Colorado already has a similar law, and a range of pay transparency laws are being enacted in other states, including California, Washington, Rhode Island, Connecticut, and Nevada. In response to the Colorado law, some companies started saying they wouldn't accept applicants from Colorado for remote work.
At companies where people in similar roles had been hired at significantly different salaries, the Colorado law forced some changes, talent acquisition consultant Tim Meurer told The New York Times: “H.R. was extremely busy for probably six months where they had to explain exactly why each individual person was paid what they were paid.” That was a good thing, though, because companies ultimately had “to really hold people accountable and have documented processes as to why they’re paying people, why they’re moving people’s compensation, why people are titled the way they were titled,” he said.

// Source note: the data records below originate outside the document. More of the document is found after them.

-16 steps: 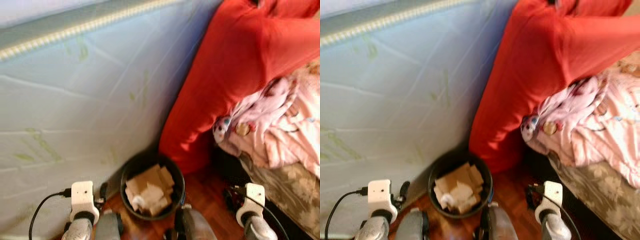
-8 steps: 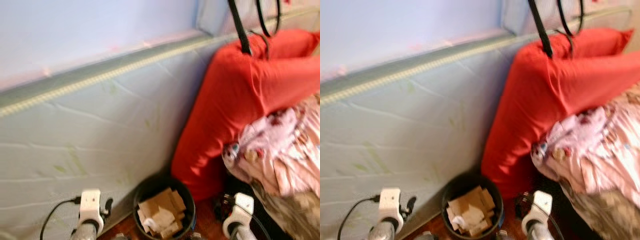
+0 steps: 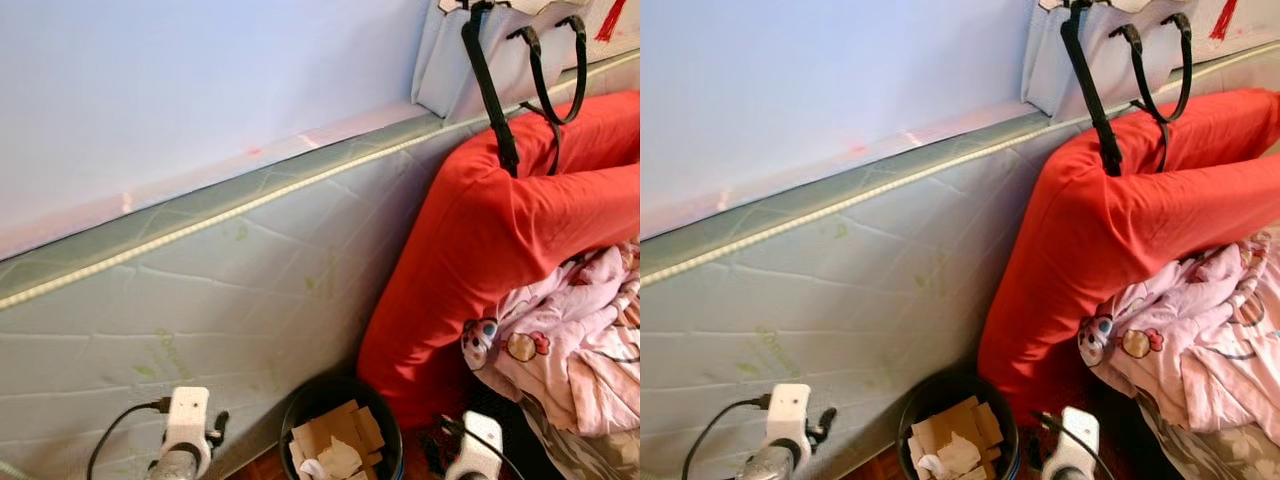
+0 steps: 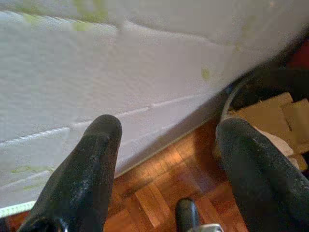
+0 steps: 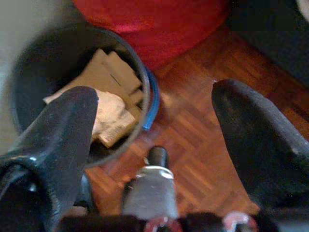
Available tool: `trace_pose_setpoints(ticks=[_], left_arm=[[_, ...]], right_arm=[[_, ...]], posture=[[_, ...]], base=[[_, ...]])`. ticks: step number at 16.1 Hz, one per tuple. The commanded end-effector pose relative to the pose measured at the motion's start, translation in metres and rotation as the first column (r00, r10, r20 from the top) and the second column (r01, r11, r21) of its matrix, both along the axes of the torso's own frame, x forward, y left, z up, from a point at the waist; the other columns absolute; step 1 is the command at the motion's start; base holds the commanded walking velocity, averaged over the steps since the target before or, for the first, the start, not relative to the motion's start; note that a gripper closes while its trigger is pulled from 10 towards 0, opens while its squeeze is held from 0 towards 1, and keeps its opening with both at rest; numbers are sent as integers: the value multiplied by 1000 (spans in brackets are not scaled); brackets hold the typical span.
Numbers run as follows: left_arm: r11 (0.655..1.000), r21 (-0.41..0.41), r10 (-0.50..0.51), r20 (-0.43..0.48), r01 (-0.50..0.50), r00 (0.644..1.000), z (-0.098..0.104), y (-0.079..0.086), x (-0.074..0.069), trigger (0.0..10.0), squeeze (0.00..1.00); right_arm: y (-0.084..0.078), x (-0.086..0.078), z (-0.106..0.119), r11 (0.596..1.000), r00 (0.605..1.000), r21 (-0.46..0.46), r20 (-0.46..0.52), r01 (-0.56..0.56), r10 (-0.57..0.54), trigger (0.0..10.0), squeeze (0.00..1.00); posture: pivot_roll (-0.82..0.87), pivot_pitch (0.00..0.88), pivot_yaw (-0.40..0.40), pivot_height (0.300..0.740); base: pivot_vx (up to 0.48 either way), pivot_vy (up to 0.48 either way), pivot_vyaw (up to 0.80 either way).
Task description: Clean up the room
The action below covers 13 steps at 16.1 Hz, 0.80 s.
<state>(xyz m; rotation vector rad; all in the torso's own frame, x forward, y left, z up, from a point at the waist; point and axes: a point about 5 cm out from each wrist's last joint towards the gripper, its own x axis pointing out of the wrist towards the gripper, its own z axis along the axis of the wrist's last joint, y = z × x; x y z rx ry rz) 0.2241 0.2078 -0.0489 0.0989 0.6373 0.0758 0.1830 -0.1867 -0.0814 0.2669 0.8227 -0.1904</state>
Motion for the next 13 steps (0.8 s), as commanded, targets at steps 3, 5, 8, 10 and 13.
trace_pose_setpoints(ticks=[3, 5, 8, 10, 13], left_arm=[[999, 41, -1, -112, 5, 994, -15, -2, -18, 10000, 0], [999, 31, 11, -134, -7, 991, -19, -4, -24, 10000, 0], [999, 35, 19, -144, -14, 989, -20, -1, -25, 10000, 0], [999, 42, 24, -148, -18, 989, -19, 2, -24, 10000, 0], [997, 42, 74, -129, -69, 989, -16, 6, -20, 10000, 0]], right_arm=[[-20, -26, -9, 999, 997, -41, -81, 1, -4, 10000, 0], [-31, -36, -11, 999, 994, -47, -110, 25, -30, 10000, 0], [-37, -36, -10, 998, 992, -57, -121, 38, -44, 10000, 0], [-28, -32, -10, 998, 993, -44, -104, 44, -49, 10000, 0], [-24, -32, -11, 997, 994, -76, -112, 5, -14, 10000, 0]], posture=[[33, 0, -20, 739], [56, 0, -31, 739], [59, 0, -17, 739], [50, 0, -7, 739], [46, 0, -20, 739]], base=[[0, 0, 0], [0, 0, 0], [0, 0, 0], [0, 0, 0], [0, 0, -179]])
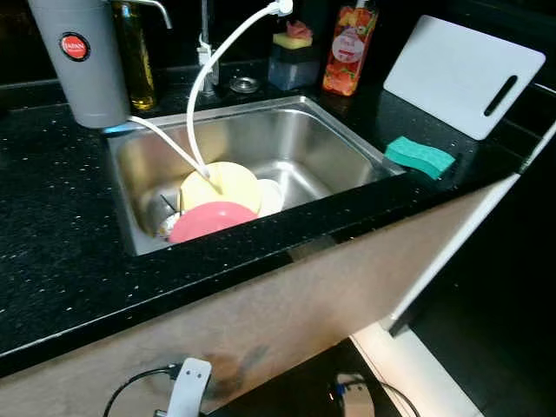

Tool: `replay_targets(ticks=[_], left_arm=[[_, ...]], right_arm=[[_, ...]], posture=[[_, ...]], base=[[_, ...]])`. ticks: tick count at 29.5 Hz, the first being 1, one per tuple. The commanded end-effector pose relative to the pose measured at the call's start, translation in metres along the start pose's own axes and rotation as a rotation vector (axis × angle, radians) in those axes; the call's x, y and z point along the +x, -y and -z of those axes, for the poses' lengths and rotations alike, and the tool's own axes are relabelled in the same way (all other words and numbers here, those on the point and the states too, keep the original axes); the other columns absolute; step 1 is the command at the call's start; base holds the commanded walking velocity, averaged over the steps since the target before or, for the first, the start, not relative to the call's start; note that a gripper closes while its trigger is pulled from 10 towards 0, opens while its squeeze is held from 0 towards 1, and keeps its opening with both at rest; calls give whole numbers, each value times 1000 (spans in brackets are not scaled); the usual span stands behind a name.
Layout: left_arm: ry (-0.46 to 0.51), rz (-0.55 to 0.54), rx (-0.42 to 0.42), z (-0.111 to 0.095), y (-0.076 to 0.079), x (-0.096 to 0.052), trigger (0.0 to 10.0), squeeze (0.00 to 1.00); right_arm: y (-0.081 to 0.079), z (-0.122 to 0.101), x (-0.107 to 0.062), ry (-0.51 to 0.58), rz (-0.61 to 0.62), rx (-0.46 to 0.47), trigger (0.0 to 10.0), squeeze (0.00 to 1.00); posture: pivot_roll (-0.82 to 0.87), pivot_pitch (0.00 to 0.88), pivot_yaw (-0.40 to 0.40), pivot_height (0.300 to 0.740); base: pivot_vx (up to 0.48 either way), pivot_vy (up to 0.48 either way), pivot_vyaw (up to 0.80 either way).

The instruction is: Kitchen organization

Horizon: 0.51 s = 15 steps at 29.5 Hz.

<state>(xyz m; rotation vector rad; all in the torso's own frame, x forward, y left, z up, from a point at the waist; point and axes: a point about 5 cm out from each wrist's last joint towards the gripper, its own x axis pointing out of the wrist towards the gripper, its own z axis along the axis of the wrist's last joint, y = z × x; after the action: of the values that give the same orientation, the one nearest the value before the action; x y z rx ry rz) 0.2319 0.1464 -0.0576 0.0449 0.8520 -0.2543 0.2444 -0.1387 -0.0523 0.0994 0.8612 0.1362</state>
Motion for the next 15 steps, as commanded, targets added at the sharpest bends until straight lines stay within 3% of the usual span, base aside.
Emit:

Along with laws that prevent employers from asking applicants what they have been paid in previous jobs, which have been enacted in many states, making salary ranges transparent at the time of application or promotion can help reduce gender and racial pay gaps. One study of the effect of such a policy on Canadian universities found that it “reduced the gender pay gap between men and women by approximately 20-40 percent.” Another study, though, found that transparency policies lowered wages overall—mostly for men. Which would also reduce the gender gap, albeit in the wrong way, and underscores how companies are willing to cut individual deals to unfairly boost the pay of some favored workers, but resist across-the-board fairness. Leveling the playing field for women and people of color is an important move—but if employers use it as an excuse to make things worse, that’s another reminder that workers need still more leverage. Say, the kind they could get from joining together in a union.